Sellside analysts reckon approval in this earlier HER2-low setting is worth $2.5bn in extra sales to Daiichi and Astra. Earlier today Astra shares touched a record high in London. 

The details

Destiny-Breast06 recruited a pre-chemotherapy population that had progressed after first-line treatment with a CDK4/6 inhibitor plus endocrine therapy, or two lines of endocrine therapy. Destiny-Breast04, which supported Enhertu’s groundbreaking 2022 HER2-low approval, was conducted in patients who had been failed by chemotherapy, endocrine therapy and, in some instances, CDK4/6 inhibitors. 

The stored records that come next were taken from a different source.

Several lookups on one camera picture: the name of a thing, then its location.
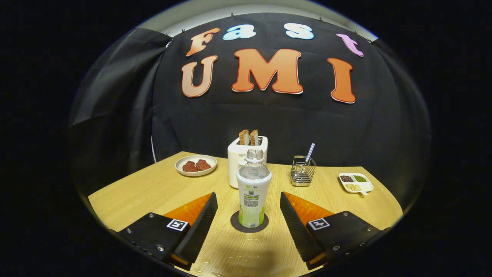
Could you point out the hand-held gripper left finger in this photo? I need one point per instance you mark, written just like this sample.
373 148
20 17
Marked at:
201 225

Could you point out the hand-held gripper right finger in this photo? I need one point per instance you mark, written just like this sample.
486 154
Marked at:
298 227

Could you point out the dark brown round coaster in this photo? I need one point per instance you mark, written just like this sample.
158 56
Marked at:
235 225

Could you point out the clear juice bottle white label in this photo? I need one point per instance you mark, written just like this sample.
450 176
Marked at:
253 192

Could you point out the white oval plate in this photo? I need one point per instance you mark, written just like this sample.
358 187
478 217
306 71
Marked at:
196 173

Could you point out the wooden table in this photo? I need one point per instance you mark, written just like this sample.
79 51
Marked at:
153 192

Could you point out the red meat piece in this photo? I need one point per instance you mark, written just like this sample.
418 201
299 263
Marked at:
189 166
203 165

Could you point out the cream toaster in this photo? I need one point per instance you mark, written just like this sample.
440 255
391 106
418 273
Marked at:
233 165

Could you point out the white divided dish with beans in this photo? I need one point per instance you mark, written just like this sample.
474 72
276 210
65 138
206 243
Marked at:
355 183

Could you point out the toast bread slice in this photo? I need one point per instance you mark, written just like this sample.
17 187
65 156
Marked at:
254 137
244 137

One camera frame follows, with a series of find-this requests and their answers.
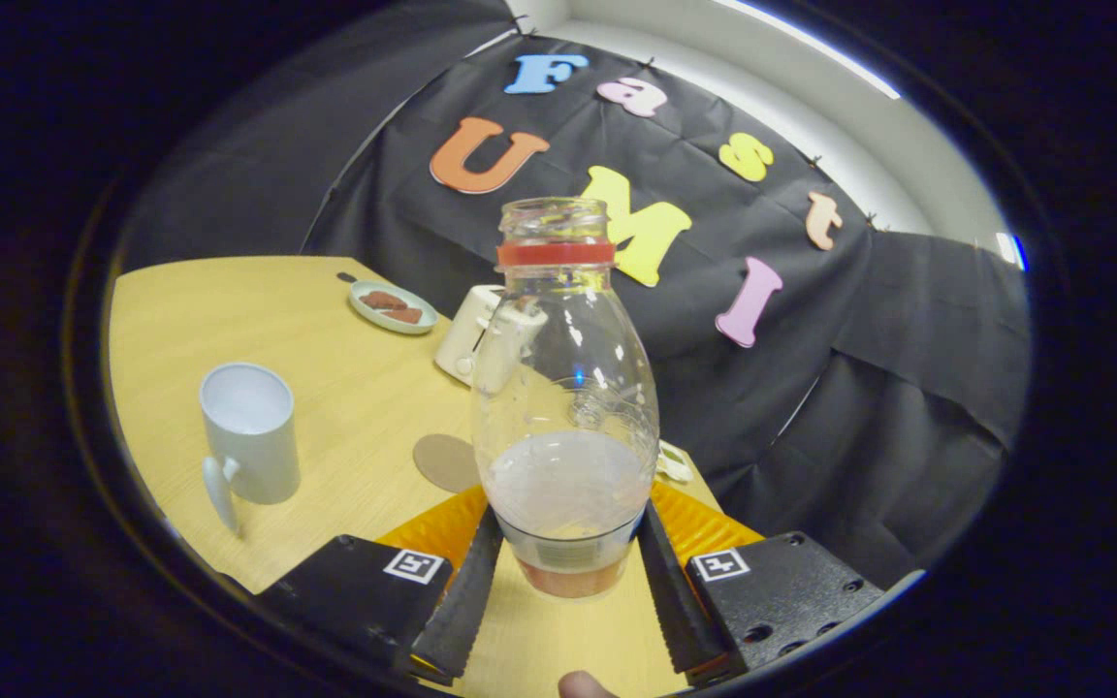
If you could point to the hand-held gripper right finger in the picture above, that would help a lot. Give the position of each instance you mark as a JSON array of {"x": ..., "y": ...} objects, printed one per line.
[{"x": 680, "y": 611}]

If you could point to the wooden table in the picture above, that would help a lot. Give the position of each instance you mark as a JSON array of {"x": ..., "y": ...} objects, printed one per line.
[{"x": 345, "y": 407}]

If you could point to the clear plastic juice bottle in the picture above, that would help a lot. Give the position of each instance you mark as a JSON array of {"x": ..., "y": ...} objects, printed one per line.
[{"x": 563, "y": 407}]

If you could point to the long ceiling light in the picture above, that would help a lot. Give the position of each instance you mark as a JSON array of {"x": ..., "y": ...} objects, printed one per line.
[{"x": 811, "y": 48}]

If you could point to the brown bread slice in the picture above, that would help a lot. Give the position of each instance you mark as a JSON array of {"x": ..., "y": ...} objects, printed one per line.
[
  {"x": 405, "y": 315},
  {"x": 384, "y": 300}
]

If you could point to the white toaster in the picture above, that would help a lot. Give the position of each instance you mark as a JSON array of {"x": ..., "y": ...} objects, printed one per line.
[{"x": 462, "y": 339}]

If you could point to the round brown coaster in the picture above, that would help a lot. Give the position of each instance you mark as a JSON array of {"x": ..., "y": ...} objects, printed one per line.
[{"x": 442, "y": 463}]

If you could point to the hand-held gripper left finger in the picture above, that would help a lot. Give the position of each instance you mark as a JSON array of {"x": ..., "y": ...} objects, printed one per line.
[{"x": 462, "y": 611}]

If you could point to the white cup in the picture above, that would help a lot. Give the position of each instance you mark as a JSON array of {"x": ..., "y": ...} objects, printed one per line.
[{"x": 253, "y": 436}]

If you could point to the pale green plate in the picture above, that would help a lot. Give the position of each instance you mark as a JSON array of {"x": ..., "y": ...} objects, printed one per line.
[{"x": 365, "y": 312}]

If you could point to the small white food tray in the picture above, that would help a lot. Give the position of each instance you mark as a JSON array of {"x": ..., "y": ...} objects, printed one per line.
[{"x": 675, "y": 465}]

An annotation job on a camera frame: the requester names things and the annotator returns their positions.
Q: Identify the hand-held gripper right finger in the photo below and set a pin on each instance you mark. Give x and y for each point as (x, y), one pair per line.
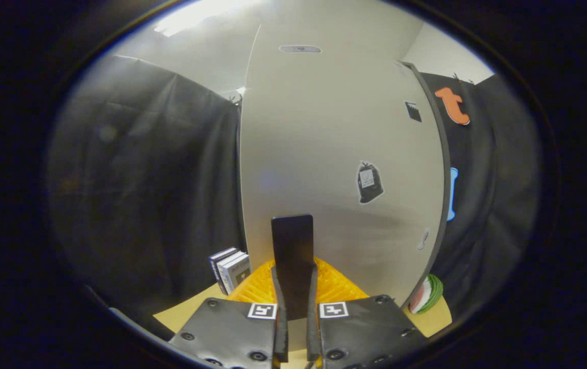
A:
(313, 338)

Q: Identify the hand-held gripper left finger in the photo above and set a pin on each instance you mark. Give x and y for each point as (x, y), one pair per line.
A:
(280, 333)

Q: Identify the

The primary endpoint of 'Breast06 was measured in the HER2-low population, defined as having an immunohistochemistry (IHC) score of 1+, or IHC2+ with a negative in-situ hybridisation score (ISH-). Of the 713 patients in this group, a “statistically significant and clinically meaningful improvement” in PFS was seen in those treated with Enhertu compared with those on standard-of-care chemotherapy, Daiichi and Astra said. 

The trial also contained 153 ultralow patients, defined as IHC 0 with membrane staining; IHC >0<1+. While the partners stressed that this subgroup was not powered to detect statistical significance, how these patients fare compared with the HER2-low group will be of vital interest when full results are presented. 

So far, the partners have only revealed that the overall population saw a statistically significant and clinically meaningful improvement in PFS, with a “consistent” clinically meaningful improvement between HER2-low and HER2-ultralow expression. 

On overall survival, data are immature but early trends are apparently evident in the HER2-low group and in the overall trial population. 

Rethinking the biomarker?

With ASCO a matter of weeks away it could be some before these data are presented; ESMO in September is a potential venue. But Enhertu’s previous successes have already had some researchers imagining a scenario where the definition of HER2-low is expanded to include tumours lacking HER2 amplification. 

The assays and methods currently used to determine HER2 status are arguably not sensitive enough to get regulators on board with such a paradigm shift. And even to kickstart that debate the Destiny-Breast06 HER2-ultralow subgroup will have to show very little divergence from the HER2-low population. 

But with this trial Daiichi and Astra are clearly hoping that Enhertu can trigger another shift in the thinking about HER2 expression.